Mental Health Support for Healthcare Professionals
COVID-19 has impacted the mental health of many Belizeans who are struggling to survive economically and physically from the toll of the pandemic. But we sometimes forget about healthcare professionals who have for the past eighteen months been working around the clock to provide the much-needed service needed during the pandemic. There is a level of trauma associated with the profession, especially for nurses, who stand witness to the deaths associated with COVID-19 and are sometimes victims themselves of the virus. So we asked what level of support is provided for these frontline workers during these tough times.
Casilda Bowman, Head Nurse, COVID Unit, K.H.M.H.
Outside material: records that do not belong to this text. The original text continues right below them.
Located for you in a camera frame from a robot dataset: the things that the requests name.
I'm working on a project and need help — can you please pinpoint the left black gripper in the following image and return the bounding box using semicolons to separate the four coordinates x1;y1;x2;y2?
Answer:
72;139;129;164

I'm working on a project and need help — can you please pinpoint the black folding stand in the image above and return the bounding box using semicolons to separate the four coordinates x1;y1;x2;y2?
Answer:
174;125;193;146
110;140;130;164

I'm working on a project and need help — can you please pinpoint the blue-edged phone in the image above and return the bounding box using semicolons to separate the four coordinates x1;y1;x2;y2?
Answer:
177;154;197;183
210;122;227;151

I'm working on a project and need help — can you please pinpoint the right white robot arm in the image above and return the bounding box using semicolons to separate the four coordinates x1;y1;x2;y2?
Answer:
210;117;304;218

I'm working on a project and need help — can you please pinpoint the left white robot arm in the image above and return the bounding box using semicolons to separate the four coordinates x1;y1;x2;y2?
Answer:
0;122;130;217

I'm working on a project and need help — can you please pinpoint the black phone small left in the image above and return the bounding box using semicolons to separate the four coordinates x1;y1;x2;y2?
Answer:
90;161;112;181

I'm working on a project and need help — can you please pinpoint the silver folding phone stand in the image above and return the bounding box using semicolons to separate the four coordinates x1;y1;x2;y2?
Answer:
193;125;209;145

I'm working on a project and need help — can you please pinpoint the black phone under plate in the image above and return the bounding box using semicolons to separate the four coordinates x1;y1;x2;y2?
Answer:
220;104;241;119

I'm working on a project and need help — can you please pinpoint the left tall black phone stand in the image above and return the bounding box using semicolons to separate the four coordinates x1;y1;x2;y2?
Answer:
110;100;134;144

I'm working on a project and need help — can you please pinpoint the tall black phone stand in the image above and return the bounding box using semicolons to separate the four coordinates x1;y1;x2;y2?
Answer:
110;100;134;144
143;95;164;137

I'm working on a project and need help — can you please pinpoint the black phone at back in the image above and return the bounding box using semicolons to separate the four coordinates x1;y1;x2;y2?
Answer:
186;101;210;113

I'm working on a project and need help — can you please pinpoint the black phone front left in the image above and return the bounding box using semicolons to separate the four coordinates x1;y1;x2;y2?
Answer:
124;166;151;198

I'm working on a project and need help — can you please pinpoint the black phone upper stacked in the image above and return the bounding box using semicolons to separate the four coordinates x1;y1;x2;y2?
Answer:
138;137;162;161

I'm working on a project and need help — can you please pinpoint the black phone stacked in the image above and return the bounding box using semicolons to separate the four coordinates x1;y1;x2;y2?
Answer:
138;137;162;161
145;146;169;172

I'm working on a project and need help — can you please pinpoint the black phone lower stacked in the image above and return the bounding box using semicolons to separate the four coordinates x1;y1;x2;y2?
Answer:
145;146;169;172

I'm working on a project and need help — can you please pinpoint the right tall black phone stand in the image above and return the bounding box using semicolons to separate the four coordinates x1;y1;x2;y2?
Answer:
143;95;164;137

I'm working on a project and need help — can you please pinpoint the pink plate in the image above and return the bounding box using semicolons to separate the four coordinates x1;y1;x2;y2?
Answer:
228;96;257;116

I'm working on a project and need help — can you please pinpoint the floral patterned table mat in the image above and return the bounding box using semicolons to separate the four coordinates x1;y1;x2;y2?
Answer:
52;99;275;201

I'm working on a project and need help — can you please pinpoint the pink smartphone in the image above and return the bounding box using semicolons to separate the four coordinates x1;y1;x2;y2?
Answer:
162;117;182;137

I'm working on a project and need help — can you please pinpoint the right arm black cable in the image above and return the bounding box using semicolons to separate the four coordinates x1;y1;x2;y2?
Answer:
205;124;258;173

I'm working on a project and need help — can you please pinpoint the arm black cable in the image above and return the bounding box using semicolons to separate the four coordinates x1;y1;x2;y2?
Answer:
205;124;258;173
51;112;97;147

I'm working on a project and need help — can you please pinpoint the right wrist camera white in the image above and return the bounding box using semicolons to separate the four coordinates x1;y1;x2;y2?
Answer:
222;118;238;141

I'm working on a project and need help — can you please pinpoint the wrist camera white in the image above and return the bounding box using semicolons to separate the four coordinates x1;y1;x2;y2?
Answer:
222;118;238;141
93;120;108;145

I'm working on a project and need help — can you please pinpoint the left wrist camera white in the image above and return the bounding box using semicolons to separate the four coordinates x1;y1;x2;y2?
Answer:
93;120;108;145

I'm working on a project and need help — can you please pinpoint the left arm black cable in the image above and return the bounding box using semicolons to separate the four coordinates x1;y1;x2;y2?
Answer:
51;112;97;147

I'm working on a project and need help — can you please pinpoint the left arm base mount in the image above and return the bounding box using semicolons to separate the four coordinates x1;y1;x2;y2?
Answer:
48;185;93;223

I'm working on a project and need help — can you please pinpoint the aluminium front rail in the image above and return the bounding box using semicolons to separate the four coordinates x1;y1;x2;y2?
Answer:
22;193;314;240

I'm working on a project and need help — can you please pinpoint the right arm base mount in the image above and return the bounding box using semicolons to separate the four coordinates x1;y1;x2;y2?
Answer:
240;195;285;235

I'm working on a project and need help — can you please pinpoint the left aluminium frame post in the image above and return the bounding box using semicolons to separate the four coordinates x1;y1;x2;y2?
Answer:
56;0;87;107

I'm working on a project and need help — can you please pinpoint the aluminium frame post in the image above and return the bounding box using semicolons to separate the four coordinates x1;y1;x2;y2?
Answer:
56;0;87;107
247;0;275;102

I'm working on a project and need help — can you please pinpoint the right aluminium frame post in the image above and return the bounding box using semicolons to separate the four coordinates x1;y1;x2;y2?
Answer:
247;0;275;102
“She is (gasping), she is going, she’s dying…do you understand the level of trauma that is occurring by just us watching that?”
Marleni Cuellar
“Do you get access to mental health services?”
Casilda Bowman
“We are looking into that. Me, Doctor Bradley, Doctor Cruz – we got together and we recognize that we need help. I am not even going to lie to you. I can see emotional nurses. So how do we handle stress? It’s two ways. We get very emotional or we get very aggressive and these are all that I am seeing. And so because I am seeing them – I specialized in mental health; I did psychiatry – and so I was able to recognize it very early and so we came together to see how we can help these nurses because we need help.”
Dr. Melissa Diaz-Musa, Deputy Regional Health Manager, Central Health Region
“A lot of times, we make the assumption that because we are healthcare workers, we have a lot of access to different areas of support. We do have our mental health department, we do have our counselors that we can also access, but our health educators help to go into facilities, do a lot of health education with how to take care of yourself, we have nutritionists available at most of the facilities as well. We have wellness week coming up where health educators are doing information about nutrition and about wellness. So basically there is no set program that we have persons going to at this point. Really and truly, we don’t have a lot of time. Our day is taken up by the amount of persons that we are serving. But we do have that access and that ability to seek out help is needed.”